E’ quanto emerge da uno studio promosso dal K&L Gates Legal Observatory in occasione del convegno “Le nuove tecnologie al servizio dell’impresa” condotto su circa 3.000 manager in Italia monitorando forum, gruppi di discussione e community web sui maggiori social network – Linkedin, Twitter e Facebook – per analizzare il rapporto tra aziende, lavoro e intelligenza artificiale.
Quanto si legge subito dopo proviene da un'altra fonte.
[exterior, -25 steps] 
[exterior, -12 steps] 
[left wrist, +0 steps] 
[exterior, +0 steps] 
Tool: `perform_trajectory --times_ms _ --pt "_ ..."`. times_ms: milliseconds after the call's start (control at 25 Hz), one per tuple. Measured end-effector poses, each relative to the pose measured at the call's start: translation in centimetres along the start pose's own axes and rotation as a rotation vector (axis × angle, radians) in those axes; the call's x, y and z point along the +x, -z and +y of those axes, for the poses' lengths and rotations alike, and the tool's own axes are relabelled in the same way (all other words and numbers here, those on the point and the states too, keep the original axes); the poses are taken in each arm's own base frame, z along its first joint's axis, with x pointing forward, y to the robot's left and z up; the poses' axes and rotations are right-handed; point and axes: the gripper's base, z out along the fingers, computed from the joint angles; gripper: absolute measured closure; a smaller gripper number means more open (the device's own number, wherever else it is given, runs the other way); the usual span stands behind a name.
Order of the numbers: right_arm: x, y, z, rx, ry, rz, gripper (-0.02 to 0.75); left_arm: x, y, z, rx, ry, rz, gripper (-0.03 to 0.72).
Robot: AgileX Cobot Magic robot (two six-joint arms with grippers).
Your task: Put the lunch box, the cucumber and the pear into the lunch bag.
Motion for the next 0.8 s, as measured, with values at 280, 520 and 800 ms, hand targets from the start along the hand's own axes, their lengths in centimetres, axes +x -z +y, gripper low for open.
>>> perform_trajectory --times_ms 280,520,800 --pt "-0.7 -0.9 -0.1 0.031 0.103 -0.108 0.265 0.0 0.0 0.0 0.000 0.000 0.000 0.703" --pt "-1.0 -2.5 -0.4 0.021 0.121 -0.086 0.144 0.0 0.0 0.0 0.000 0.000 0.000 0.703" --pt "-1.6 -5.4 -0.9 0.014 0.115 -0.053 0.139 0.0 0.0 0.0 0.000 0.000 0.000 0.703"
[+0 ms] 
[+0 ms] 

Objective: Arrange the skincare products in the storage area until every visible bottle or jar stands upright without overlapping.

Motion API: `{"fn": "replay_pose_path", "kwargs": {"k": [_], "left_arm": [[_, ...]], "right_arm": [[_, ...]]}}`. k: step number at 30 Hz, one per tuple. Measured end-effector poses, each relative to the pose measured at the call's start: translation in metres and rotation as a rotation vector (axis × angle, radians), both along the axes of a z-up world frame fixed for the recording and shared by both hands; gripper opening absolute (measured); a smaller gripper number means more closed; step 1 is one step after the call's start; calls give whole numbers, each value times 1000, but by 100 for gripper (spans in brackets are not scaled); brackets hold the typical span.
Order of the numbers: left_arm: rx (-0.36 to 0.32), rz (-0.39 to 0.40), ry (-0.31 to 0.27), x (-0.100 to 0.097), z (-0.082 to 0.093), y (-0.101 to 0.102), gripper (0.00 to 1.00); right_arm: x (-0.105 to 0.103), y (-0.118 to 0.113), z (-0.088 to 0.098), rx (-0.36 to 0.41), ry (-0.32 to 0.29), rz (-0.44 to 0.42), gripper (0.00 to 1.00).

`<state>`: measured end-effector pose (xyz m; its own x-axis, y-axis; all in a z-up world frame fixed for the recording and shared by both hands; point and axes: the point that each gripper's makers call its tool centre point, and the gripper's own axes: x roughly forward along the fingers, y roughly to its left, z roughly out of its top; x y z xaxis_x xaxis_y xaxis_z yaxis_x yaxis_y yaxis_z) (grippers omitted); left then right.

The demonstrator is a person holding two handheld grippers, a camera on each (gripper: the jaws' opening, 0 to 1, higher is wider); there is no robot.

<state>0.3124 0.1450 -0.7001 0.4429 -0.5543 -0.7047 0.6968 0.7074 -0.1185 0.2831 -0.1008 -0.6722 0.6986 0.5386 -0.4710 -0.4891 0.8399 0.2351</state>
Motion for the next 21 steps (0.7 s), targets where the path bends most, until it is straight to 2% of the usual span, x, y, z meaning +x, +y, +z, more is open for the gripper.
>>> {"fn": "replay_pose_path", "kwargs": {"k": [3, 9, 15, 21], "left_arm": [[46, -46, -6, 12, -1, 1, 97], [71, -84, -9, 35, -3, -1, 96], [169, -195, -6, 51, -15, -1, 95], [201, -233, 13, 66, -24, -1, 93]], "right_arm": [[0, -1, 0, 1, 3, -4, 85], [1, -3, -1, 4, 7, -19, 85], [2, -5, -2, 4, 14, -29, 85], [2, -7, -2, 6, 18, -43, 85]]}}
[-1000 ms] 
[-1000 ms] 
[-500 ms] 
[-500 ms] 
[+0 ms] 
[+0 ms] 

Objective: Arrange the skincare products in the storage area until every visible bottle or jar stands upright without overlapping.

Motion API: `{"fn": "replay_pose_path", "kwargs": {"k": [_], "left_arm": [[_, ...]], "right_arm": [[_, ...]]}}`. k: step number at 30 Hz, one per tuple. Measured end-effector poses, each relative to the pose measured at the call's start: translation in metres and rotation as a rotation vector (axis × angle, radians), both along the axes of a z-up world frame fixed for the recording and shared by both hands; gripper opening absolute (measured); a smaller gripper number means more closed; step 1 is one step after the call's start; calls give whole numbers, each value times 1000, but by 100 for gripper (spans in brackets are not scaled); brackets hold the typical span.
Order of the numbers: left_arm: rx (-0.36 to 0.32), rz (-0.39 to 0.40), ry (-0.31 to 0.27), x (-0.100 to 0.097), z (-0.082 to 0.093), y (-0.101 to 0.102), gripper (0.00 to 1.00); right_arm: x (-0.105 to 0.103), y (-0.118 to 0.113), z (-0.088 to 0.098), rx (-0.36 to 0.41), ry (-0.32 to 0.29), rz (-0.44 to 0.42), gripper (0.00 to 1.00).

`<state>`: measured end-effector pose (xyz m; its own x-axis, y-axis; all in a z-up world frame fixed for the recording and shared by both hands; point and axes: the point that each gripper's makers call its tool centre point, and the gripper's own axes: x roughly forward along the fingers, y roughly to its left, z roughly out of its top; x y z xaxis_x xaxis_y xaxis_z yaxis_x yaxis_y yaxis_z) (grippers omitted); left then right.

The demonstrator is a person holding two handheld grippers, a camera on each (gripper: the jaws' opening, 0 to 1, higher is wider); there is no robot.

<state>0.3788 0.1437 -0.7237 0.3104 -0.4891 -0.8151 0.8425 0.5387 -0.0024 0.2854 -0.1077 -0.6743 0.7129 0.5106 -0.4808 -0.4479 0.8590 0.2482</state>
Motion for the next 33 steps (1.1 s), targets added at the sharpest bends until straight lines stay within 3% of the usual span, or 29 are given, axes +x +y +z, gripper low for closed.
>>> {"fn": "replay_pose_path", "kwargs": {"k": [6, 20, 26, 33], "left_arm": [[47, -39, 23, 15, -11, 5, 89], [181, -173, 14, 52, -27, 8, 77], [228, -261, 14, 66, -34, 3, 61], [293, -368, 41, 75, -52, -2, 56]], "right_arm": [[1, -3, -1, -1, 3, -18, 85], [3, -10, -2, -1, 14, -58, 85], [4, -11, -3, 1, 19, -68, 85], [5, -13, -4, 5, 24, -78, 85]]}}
LA GRANDE SFIDA DELLA TRASFORMAZIONE – “Non v’è dubbio che stiamo attraversando un’epoca di trasformazioni tecnologiche molto simile alla seconda rivoluzione industriale” – spiega l’Avv. Roberto Podda, Partner dello Studio K&L Gates e responsabile del dipartimento di diritto del lavoro – Emergono nuove istanze ed urgenze dal mondo del lavoro, direttamente indotte dall’impatto delle nuove tecnologie sul ruolo dei lavoratori e sul rapporto tra costoro e i datori di lavoro e committenti, decisamente più liquido e discontinuo rispetto al passato. Il legislatore è quindi chiamato ad accompagnare questo cambiamento, proponendo l’adozione di strumenti al passo con i tempi, che superino l’ormai stantio dibattito tra lavoro subordinato ed autonomo e che evitino il deflagrare di un nuovo conflitto sociale 4.0 che sarebbe difficilmente governabile. I temi più urgenti da affrontare? Assicurare ai lavoratori una continua riqualificazione professionale ed assisterli, quando necessario, nel processo di ricollocazione. Ed ancora: di fronte al tramonto dei tradizionali istituti di protezione sociale, promuovere l’introduzione di strumenti (quali, per esempio, le umbrella companies di origine anglosassone) in grado di assicurare un minimo di coperture assistenziali e di continuità nel reddito, senza gravare sulle imprese e sulla collettivita’”.

Solo lati positivi? Ovviamente no. Grandi vantaggi ma anche qualche pericolo – “Le nostre Ai devono fare quel che vogliamo che facciano” – Sono in tanti, infatti, a mettere in guardia dai rischi.  A lanciare il monito era stato il celebre astrofisico inglese Stephen Hawking recentemente scomparso  che aveva espresso apertamente i suoi timori sull’intelligenza artificiale. “Siamo sulla soglia di un mondo completamente nuovo. I benefici possono essere tanti, così come i pericoli” aveva detto. “E le nostre Ai devono fare quel che vogliamo che facciano“.
TRA ETICA E RESPONSABILITA’ – Per questo è quanto mai attuale sottolineare la necessità di un approccio etico e responsabile tenendo bene a mente che la tecnologia, di per se stessa, non è né buona né cattiva, semmai è il suo utilizzo ( quando eccessivo e non regolamentato) a renderla tale.